年金は、受給開始年齢に到達して自動的にもらえるわけではありません。受給には請求手続きが必要ですが、老齢年金の上乗せ給付も見落とさないようにしましょう。例えば、厚生年金保険に20年以上加入していた人は、扶養する65歳未満の配偶者や子どもがいる場合、老齢厚生年金に上乗せして「加給年金」が支給されます。配偶者に係る加給年金の額は、特別加算額の173,300円(2024年4月から)と合わせて年408,100円。請求が漏れていると大変な金額です。
【75歳】老齢年金は繰り下げ受給で最大84%アップ
老齢年金の標準的な受給開始年齢は65歳ですが、60歳から65歳を迎えるまでの間に受給開始を前倒しする繰り上げ受給も含めて、60歳から75歳までの間で自由に選ぶことができます。とりわけ、66歳以後75歳までの間に繰り下げる「繰り下げ受給」では、1ヶ月繰り下げるごとに0.7%ずつ年金額が増額されるメリットに注目です。そして、この増額率は亡くなるまで変わりません。例えば、70歳まで繰り下げた場合の増額率は42.0%(0.7%×60ヶ月)で、75歳だと84.0%(0.7%×120ヶ月)。65歳で180万円もらう予定の年金額を、255.6万円と331.2万円へ、それぞれ大きく増やすことができます。

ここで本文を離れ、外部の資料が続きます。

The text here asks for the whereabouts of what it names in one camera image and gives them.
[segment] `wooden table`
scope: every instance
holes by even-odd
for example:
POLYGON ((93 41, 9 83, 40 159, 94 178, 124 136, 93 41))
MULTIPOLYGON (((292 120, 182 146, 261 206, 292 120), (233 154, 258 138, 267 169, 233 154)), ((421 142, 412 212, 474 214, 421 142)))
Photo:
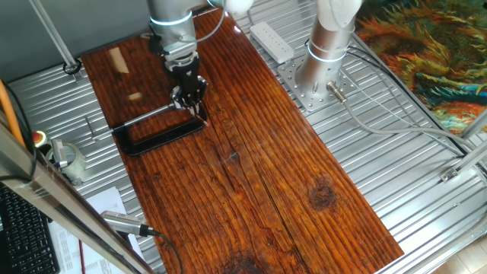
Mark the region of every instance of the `wooden table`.
MULTIPOLYGON (((195 18, 198 37, 220 15, 195 18)), ((134 37, 82 57, 110 126, 169 103, 174 82, 147 43, 134 37), (115 68, 117 47, 128 73, 115 68)), ((198 52, 210 126, 122 154, 148 223, 176 244, 187 273, 365 273, 403 254, 233 19, 198 52)), ((159 114, 132 137, 187 118, 159 114)), ((173 251, 156 242, 179 273, 173 251)))

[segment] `gray wall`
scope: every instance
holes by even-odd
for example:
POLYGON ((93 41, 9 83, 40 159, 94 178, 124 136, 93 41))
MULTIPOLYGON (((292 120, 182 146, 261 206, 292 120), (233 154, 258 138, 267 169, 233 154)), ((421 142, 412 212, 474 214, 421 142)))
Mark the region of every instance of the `gray wall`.
MULTIPOLYGON (((145 0, 41 0, 74 56, 147 27, 145 0)), ((0 78, 63 63, 28 0, 0 0, 0 78)))

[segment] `power strip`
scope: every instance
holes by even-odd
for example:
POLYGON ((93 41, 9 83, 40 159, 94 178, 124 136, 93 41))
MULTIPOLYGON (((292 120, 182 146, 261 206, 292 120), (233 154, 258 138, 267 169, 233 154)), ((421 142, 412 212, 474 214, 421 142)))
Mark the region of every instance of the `power strip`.
POLYGON ((294 57, 294 49, 266 22, 260 22, 250 27, 250 34, 277 63, 281 64, 294 57))

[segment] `colorful rug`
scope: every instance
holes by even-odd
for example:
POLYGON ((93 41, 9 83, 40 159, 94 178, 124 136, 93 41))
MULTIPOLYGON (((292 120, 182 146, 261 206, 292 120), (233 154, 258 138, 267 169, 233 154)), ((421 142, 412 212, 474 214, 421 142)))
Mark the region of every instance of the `colorful rug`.
POLYGON ((365 0, 357 16, 360 38, 455 134, 487 108, 483 3, 365 0))

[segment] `wire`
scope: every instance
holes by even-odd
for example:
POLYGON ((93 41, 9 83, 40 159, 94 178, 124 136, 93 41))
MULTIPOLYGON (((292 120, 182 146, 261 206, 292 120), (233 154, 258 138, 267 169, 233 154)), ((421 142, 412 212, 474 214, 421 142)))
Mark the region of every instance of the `wire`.
POLYGON ((21 128, 18 125, 17 116, 15 115, 12 102, 8 96, 7 90, 3 85, 3 81, 0 81, 0 102, 2 103, 3 110, 7 116, 8 125, 12 135, 17 139, 17 141, 25 147, 24 138, 22 137, 21 128))
POLYGON ((173 244, 173 242, 169 241, 169 239, 167 239, 166 236, 164 236, 162 233, 160 232, 157 232, 157 231, 154 231, 154 230, 151 230, 149 229, 147 231, 147 234, 151 235, 151 236, 157 236, 157 237, 161 237, 167 244, 169 244, 170 248, 173 249, 174 253, 176 254, 176 258, 177 258, 177 261, 179 262, 180 264, 180 269, 181 269, 181 274, 184 274, 184 269, 183 269, 183 261, 181 260, 181 256, 179 254, 179 252, 177 252, 177 248, 176 246, 173 244))
POLYGON ((32 153, 32 168, 30 169, 30 174, 29 177, 22 177, 18 175, 11 175, 11 176, 3 176, 0 177, 0 181, 5 181, 5 180, 20 180, 25 183, 30 183, 33 180, 33 176, 36 173, 36 166, 37 166, 37 149, 36 145, 33 141, 33 135, 32 135, 32 128, 30 127, 29 121, 27 120, 27 115, 25 115, 24 108, 21 105, 20 100, 18 99, 17 95, 13 92, 13 90, 6 84, 5 82, 2 81, 2 84, 5 86, 7 91, 10 91, 10 94, 15 100, 15 103, 18 105, 22 119, 24 120, 25 126, 27 127, 27 140, 29 141, 27 144, 30 146, 30 153, 32 153))
MULTIPOLYGON (((404 123, 406 123, 406 124, 408 124, 408 125, 410 125, 410 126, 414 126, 414 127, 416 127, 415 125, 411 124, 410 122, 408 122, 408 121, 404 120, 403 118, 401 118, 400 116, 396 115, 396 114, 395 114, 393 111, 391 111, 391 110, 389 110, 388 108, 386 108, 386 107, 385 107, 383 104, 381 104, 380 102, 378 102, 378 101, 377 101, 377 100, 375 100, 374 98, 372 98, 372 97, 368 96, 368 95, 365 93, 365 91, 364 91, 363 89, 361 89, 361 88, 360 88, 358 85, 357 85, 357 87, 358 87, 359 91, 361 91, 361 92, 362 92, 362 93, 363 93, 363 94, 364 94, 364 95, 365 95, 367 98, 369 98, 370 100, 372 100, 373 102, 375 102, 377 105, 381 106, 381 107, 382 107, 383 109, 385 109, 387 112, 389 112, 389 113, 391 113, 392 115, 394 115, 394 116, 395 116, 397 119, 400 119, 401 121, 403 121, 404 123)), ((398 103, 398 104, 399 104, 399 105, 402 107, 402 104, 401 104, 401 103, 400 103, 400 102, 399 102, 397 99, 396 99, 396 102, 397 102, 397 103, 398 103)), ((403 111, 404 111, 404 112, 405 112, 405 113, 408 115, 408 117, 409 117, 409 118, 410 118, 412 121, 414 121, 414 119, 413 119, 413 118, 412 118, 412 117, 409 115, 409 113, 406 111, 406 109, 404 109, 404 107, 402 107, 402 109, 403 109, 403 111)), ((438 141, 440 144, 442 144, 443 146, 445 146, 445 147, 447 147, 448 149, 450 149, 450 150, 451 150, 453 153, 455 153, 455 154, 457 154, 457 155, 460 155, 457 149, 455 149, 455 148, 453 148, 453 147, 449 146, 448 144, 446 144, 446 143, 442 142, 442 140, 441 140, 441 139, 436 138, 436 137, 434 137, 433 135, 428 134, 428 133, 426 133, 426 132, 423 132, 423 134, 425 134, 426 136, 431 137, 431 138, 432 138, 432 139, 434 139, 435 141, 438 141)))
POLYGON ((216 25, 216 27, 212 30, 211 33, 208 33, 206 36, 204 37, 201 37, 199 39, 195 39, 195 40, 175 40, 173 38, 174 41, 176 42, 181 42, 181 43, 200 43, 204 40, 207 40, 209 37, 213 36, 213 34, 215 34, 215 32, 220 28, 221 24, 223 23, 223 19, 225 18, 225 0, 221 0, 221 6, 223 7, 223 12, 221 13, 221 17, 220 17, 220 21, 218 22, 218 24, 216 25))
MULTIPOLYGON (((353 46, 351 46, 350 48, 352 49, 356 49, 358 51, 361 51, 365 54, 367 54, 369 57, 373 58, 372 55, 366 53, 364 50, 361 50, 361 49, 358 49, 358 48, 355 48, 353 46)), ((388 74, 388 71, 386 68, 384 68, 382 65, 379 66, 379 65, 376 65, 374 64, 373 62, 365 59, 365 58, 362 58, 361 56, 358 56, 354 53, 349 53, 350 55, 352 56, 355 56, 356 58, 359 58, 359 59, 362 59, 363 61, 367 62, 368 64, 371 64, 371 65, 374 65, 376 68, 380 69, 382 72, 384 72, 385 74, 389 75, 388 74)), ((379 77, 380 79, 385 83, 385 80, 382 78, 382 75, 380 75, 379 73, 377 73, 376 71, 374 71, 379 77)), ((397 116, 394 112, 392 112, 391 110, 389 110, 388 108, 386 108, 384 105, 382 105, 381 103, 379 103, 378 101, 376 101, 374 98, 368 96, 365 91, 363 89, 360 88, 360 86, 357 85, 359 91, 361 91, 367 98, 371 99, 373 102, 375 102, 376 104, 378 104, 379 106, 381 106, 382 108, 384 108, 385 110, 387 110, 389 113, 391 113, 392 115, 394 115, 397 119, 400 119, 402 120, 404 123, 410 125, 410 126, 417 126, 417 127, 420 127, 420 125, 411 117, 411 115, 409 114, 409 112, 406 110, 406 108, 404 108, 404 106, 397 100, 397 96, 394 94, 393 91, 390 90, 390 86, 388 84, 386 84, 387 86, 387 90, 389 91, 389 93, 393 96, 394 100, 399 104, 399 106, 401 107, 401 109, 403 110, 403 112, 411 119, 411 121, 414 123, 414 124, 411 124, 409 123, 408 121, 404 120, 403 118, 401 118, 400 116, 397 116)), ((437 138, 437 137, 434 137, 433 135, 430 135, 426 132, 423 132, 425 135, 431 137, 432 139, 440 142, 443 146, 447 147, 448 149, 450 149, 453 153, 456 153, 456 154, 459 154, 458 150, 455 149, 455 148, 452 148, 451 146, 449 146, 448 144, 446 144, 445 142, 443 142, 443 140, 437 138)))
MULTIPOLYGON (((374 58, 374 57, 373 57, 373 56, 372 56, 370 53, 368 53, 368 52, 364 51, 363 49, 359 49, 359 48, 356 48, 356 47, 354 47, 354 46, 350 46, 349 48, 350 48, 350 49, 355 49, 355 50, 357 50, 357 51, 359 51, 359 52, 361 52, 361 53, 364 53, 365 55, 367 55, 367 56, 371 57, 372 59, 374 58)), ((393 81, 394 81, 394 82, 395 82, 395 83, 396 83, 396 84, 397 84, 399 87, 401 87, 401 86, 403 85, 403 83, 401 83, 399 80, 397 80, 397 78, 396 78, 396 77, 395 77, 395 76, 394 76, 394 75, 393 75, 391 72, 389 72, 389 70, 387 70, 387 68, 386 68, 386 67, 384 67, 382 64, 380 64, 380 63, 377 63, 377 64, 376 64, 376 63, 374 63, 374 62, 372 62, 372 61, 370 61, 370 60, 367 60, 366 58, 363 58, 363 57, 361 57, 361 56, 359 56, 359 55, 357 55, 357 54, 354 54, 354 53, 350 53, 350 52, 348 52, 348 54, 350 54, 350 55, 352 55, 352 56, 354 56, 354 57, 356 57, 356 58, 359 58, 359 59, 361 59, 362 61, 364 61, 364 62, 366 62, 366 63, 368 63, 368 64, 370 64, 370 65, 373 65, 373 66, 375 66, 376 68, 380 69, 380 70, 381 70, 383 73, 385 73, 387 76, 389 76, 389 78, 390 78, 390 79, 392 79, 392 80, 393 80, 393 81)), ((365 92, 364 92, 362 89, 360 89, 360 87, 359 87, 358 85, 357 85, 357 87, 358 87, 358 89, 359 89, 359 90, 360 90, 360 91, 361 91, 363 94, 365 94, 365 96, 369 97, 368 95, 366 95, 366 93, 365 93, 365 92)), ((392 94, 392 95, 395 97, 394 93, 393 93, 393 92, 392 92, 390 89, 389 89, 389 92, 390 92, 390 93, 391 93, 391 94, 392 94)), ((402 107, 402 109, 403 109, 403 110, 404 110, 404 112, 405 112, 405 113, 408 115, 408 117, 411 119, 411 121, 413 121, 413 122, 414 122, 416 125, 418 125, 418 123, 417 123, 417 122, 416 122, 416 121, 415 121, 415 120, 414 120, 414 119, 413 119, 413 118, 412 118, 412 117, 409 115, 409 113, 408 113, 408 112, 407 112, 407 111, 406 111, 406 110, 403 108, 403 105, 402 105, 401 103, 399 103, 399 105, 402 107)), ((387 109, 386 107, 384 107, 384 106, 382 106, 382 107, 383 107, 385 110, 387 110, 387 111, 391 112, 391 111, 390 111, 389 109, 387 109)), ((418 125, 418 127, 417 127, 417 128, 419 128, 419 129, 430 129, 430 128, 419 127, 419 125, 418 125)), ((461 138, 461 137, 459 137, 459 136, 457 136, 457 135, 454 135, 453 133, 445 132, 444 130, 440 130, 440 129, 438 129, 438 130, 439 130, 439 132, 442 132, 442 133, 448 133, 448 135, 445 135, 445 134, 440 134, 439 132, 436 132, 437 134, 440 134, 440 135, 446 136, 446 137, 448 137, 448 138, 454 139, 454 140, 456 140, 457 142, 459 142, 460 144, 463 144, 463 145, 465 145, 467 148, 470 148, 470 149, 472 149, 472 150, 475 148, 473 145, 471 145, 470 143, 468 143, 468 142, 467 142, 465 139, 463 139, 463 138, 461 138)), ((428 135, 429 137, 431 137, 431 138, 435 139, 435 140, 438 140, 438 141, 439 141, 439 142, 440 142, 442 145, 447 146, 449 149, 452 149, 452 148, 451 148, 449 145, 447 145, 447 144, 443 143, 443 142, 442 142, 440 139, 435 138, 434 136, 431 136, 431 135, 429 135, 429 134, 427 134, 427 133, 425 133, 425 134, 426 134, 426 135, 428 135)))
POLYGON ((465 145, 467 148, 470 148, 471 150, 474 150, 475 147, 462 139, 461 137, 454 135, 453 133, 450 132, 445 132, 444 130, 441 129, 433 129, 433 128, 426 128, 426 127, 414 127, 414 128, 408 128, 408 129, 391 129, 391 130, 386 130, 386 129, 373 129, 370 126, 365 125, 361 120, 358 119, 358 117, 353 113, 352 108, 350 108, 349 103, 346 101, 343 103, 347 111, 350 113, 350 116, 357 122, 357 124, 367 130, 368 132, 372 133, 377 133, 377 134, 400 134, 400 133, 406 133, 406 132, 430 132, 438 135, 443 135, 452 138, 453 140, 459 142, 462 145, 465 145))

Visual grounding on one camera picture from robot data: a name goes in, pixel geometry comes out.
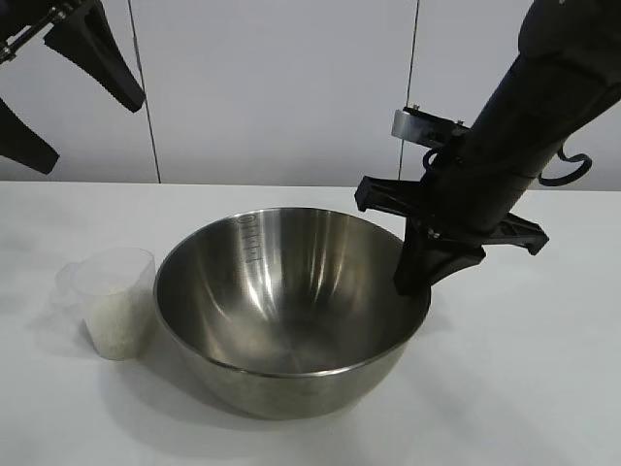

繰り下げ受給は、受給を開始したいタイミングが来たら請求書を提出するだけです。それまで必要な手続きはありません。繰り下げをしている期間は先ほど紹介した加給年金が受け取れない、年金額が増えることで税金や社会保険料が増加するといったいくつかの留意点はあるものの、繰り下げ受給は老後資金の選択肢を広げることでしょう。老齢基礎年金と老齢厚生年金どちらか一方だけを繰り下げることも可能です。
長い人生を支える「年金」への理解を深めよう
今回は、年金がいつからもらえるのか、受給開始にまつわるさまざまな年齢を一挙に紹介しました。年金は、自分や家族の人生を通じて直面し得るさまざまなリスクをカバーする総合保険のような存在です。受給開始年齢を柔軟に調整できる老齢年金やiDeCoは、長生きによる生活費の増大リスクに対応できる自由度の高い制度といえるでしょう。一方、障害年金や遺族年金は、突然の事態に備える強力な保障として、その重要性を改めて感じさせます。人生を支える心強い味方である「年金」の知識を、これを機にもっと深めてみませんか。